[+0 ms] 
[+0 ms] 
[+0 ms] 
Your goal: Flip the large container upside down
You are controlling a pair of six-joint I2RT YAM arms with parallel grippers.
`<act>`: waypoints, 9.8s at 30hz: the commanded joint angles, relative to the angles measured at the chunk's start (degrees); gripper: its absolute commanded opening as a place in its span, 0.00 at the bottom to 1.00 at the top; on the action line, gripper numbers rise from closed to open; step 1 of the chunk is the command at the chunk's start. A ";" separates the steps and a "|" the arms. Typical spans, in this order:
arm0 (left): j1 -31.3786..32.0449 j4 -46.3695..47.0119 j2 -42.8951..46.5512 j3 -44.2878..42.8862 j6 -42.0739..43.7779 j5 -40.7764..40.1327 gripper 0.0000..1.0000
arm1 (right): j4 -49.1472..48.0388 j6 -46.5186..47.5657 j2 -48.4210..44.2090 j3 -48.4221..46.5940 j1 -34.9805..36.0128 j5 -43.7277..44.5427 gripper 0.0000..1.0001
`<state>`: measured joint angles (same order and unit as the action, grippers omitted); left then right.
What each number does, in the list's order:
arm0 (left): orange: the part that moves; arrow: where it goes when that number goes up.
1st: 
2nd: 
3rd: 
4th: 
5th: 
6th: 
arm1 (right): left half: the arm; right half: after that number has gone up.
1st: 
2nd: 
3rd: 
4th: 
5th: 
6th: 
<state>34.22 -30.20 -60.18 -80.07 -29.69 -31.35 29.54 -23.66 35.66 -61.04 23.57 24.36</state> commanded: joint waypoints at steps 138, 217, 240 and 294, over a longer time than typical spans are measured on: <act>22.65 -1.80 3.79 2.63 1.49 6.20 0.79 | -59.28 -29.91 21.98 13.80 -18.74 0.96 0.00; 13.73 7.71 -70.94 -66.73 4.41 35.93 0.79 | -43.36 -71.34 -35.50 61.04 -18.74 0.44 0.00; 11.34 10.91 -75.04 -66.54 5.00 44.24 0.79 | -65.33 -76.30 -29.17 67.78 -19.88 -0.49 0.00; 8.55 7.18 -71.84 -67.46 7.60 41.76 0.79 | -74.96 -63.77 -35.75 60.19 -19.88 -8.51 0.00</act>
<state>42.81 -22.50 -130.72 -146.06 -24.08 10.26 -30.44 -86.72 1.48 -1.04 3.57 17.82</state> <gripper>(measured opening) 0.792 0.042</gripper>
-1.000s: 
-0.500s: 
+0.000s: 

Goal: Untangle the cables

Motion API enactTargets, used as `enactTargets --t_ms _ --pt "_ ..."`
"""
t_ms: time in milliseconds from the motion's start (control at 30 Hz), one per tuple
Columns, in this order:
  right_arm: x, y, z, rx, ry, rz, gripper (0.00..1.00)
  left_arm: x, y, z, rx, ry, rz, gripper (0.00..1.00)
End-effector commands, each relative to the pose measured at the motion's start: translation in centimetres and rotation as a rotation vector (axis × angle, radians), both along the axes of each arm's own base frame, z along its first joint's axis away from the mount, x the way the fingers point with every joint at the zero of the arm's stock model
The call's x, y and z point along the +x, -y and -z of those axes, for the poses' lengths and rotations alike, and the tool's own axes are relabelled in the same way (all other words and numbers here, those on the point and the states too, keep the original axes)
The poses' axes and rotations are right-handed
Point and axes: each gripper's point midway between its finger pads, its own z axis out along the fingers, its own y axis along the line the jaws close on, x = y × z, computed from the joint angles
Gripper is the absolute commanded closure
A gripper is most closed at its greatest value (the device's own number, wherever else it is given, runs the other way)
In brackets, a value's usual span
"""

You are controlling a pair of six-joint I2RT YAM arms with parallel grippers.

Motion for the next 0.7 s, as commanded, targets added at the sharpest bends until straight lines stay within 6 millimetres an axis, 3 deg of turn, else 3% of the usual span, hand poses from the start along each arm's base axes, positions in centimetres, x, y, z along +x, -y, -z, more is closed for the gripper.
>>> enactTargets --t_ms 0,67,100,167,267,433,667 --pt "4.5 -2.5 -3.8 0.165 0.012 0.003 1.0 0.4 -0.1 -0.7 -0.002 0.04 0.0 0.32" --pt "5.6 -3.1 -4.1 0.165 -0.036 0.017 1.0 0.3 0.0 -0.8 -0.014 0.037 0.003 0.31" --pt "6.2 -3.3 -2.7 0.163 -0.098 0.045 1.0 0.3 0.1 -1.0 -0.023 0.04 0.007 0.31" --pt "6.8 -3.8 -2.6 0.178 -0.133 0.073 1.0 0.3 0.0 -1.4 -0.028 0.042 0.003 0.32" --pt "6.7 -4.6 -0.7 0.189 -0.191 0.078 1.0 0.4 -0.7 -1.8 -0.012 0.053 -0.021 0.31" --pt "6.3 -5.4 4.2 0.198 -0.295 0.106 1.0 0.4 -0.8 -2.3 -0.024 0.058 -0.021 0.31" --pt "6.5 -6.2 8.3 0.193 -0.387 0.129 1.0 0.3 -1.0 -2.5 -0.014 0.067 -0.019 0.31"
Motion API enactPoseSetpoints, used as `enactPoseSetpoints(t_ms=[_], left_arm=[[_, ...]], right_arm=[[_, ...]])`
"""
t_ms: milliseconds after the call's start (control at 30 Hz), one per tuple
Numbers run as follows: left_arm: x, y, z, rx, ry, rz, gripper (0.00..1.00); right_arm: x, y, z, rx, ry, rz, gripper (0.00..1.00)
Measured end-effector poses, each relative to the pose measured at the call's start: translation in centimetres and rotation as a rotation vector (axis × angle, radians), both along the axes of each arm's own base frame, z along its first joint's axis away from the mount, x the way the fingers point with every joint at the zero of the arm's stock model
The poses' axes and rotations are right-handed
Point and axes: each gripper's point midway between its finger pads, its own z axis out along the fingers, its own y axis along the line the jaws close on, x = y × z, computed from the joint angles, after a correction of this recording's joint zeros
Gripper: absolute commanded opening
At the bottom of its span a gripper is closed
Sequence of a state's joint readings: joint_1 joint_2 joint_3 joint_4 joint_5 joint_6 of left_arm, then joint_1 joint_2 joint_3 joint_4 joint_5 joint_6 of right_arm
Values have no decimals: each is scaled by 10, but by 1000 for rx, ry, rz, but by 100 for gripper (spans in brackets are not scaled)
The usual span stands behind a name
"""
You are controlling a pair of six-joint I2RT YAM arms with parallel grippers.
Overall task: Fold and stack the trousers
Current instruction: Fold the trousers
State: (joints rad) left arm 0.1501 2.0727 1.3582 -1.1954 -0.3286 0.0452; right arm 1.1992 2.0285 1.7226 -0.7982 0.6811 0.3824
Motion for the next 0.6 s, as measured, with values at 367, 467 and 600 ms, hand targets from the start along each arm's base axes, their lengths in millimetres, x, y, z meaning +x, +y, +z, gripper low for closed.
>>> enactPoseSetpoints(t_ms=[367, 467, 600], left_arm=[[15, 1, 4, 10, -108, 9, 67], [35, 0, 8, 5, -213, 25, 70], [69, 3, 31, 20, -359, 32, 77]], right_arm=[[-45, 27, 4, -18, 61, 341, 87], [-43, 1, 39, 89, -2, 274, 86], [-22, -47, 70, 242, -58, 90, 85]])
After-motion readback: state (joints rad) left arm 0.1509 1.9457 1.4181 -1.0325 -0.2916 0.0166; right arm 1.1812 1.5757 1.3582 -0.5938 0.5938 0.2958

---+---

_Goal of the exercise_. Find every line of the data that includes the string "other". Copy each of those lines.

_Answer to the exercise_.
The call's x, y and z point along the +x, -y and -z of those axes, for the poses' lengths and rotations alike, and the tool's own axes are relabelled in the same way (all other words and numbers here, those on the point and the states too, keep the original axes)
A gripper is most closed at its greatest value (the device's own number, wherever else it is given, runs the other way)

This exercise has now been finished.